The Department of Justice (DOJ) announced Friday that it will investigate the City of Houston for civil rights violations in relation to enforcement of illegal dumping laws in black and Latino neighborhoods.
The investigation seeks to determine whether the city’s waste management programs, specifically the enforcement of illegal dumping laws, “resulted in discrimination against Black and Latino residents in violation of Title VI,” which prohibits discrimination on the basis of race, color, or national origin, according to a DOJ press release today. (RELATED: Justice Department Throws Out 9 Trump-Era Environmental Rules, Will Let Companies Negotiate Fines)
“No one in the United States should be exposed to risk of illness and other serious harm because of ineffective solid waste management or inadequate enforcement programs,” Assistant Attorney General Kristen Clarke said in the press release, “We will conduct a fair and thorough investigation of these environmental justice concerns and their impact on Black and Latino communities in the City of Houston.”

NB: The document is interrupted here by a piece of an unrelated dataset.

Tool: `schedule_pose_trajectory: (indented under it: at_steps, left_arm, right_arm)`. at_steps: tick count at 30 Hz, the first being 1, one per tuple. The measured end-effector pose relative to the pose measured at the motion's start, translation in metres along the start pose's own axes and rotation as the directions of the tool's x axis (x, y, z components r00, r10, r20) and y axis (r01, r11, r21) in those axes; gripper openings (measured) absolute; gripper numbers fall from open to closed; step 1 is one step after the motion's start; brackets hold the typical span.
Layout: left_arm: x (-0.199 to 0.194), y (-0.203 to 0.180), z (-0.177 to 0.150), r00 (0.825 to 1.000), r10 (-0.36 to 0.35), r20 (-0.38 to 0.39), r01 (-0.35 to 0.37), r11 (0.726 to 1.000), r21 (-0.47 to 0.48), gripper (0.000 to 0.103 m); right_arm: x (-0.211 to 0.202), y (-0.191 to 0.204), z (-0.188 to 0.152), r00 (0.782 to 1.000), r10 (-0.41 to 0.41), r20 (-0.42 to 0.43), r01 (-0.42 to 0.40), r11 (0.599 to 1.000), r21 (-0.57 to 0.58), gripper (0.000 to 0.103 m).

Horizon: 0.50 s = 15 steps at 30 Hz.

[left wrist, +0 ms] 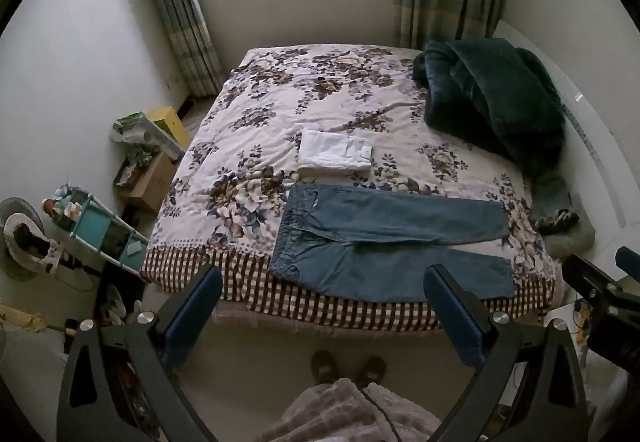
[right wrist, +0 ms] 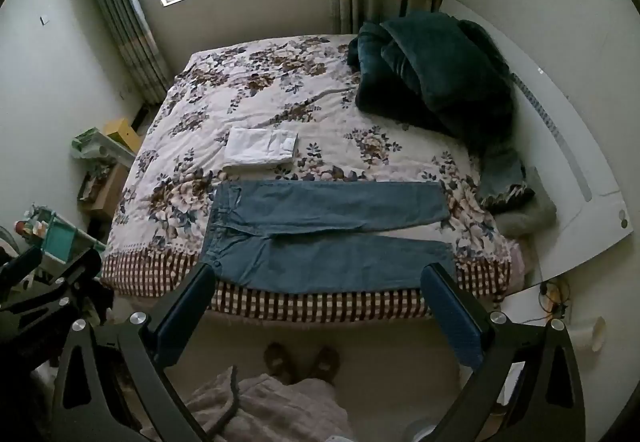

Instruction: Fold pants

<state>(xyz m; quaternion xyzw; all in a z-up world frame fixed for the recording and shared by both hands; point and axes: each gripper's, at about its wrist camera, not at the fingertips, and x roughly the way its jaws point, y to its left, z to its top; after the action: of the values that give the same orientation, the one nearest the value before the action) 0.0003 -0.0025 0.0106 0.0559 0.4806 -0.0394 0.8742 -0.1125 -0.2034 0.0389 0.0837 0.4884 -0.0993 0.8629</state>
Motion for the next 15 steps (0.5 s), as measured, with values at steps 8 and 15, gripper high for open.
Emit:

Illegal dumping has caused problems for the city for years, with residents struggling to see results from Houston’s non-emergency 311 line, according to the Texas Tribune.
“We got a hodgepodge of reasons why people are doing it, but why does it stay on our streets for so long?” Huey German-Wilson, a northeast Houston resident, told the Texas Tribune.
German-Wilson also voiced his displeasure that it became a DOJ matter at all, the Texas Tribune reported.
“They have whole entire budgets and people who deal with these issues — why did we have to go all the way to the Department of Justice?” German-Wilson told the Tribune.
Clarke said that the probe seeks to confirm reports of illegal dumping in Northeastern Houston, and determine what disparities exist in enforcement between different neighborhoods, according to Reuters.
“Addressing discriminatory environmental and health impacts through enforcement of the nation’s civil rights laws is a top priority of the Department of Justice,” the department said, citing the creation of the Office of Environmental Justice in May 2022 as a prime example.
The Solid Waste Management Department of Houston did not immediately respond to a request for comment.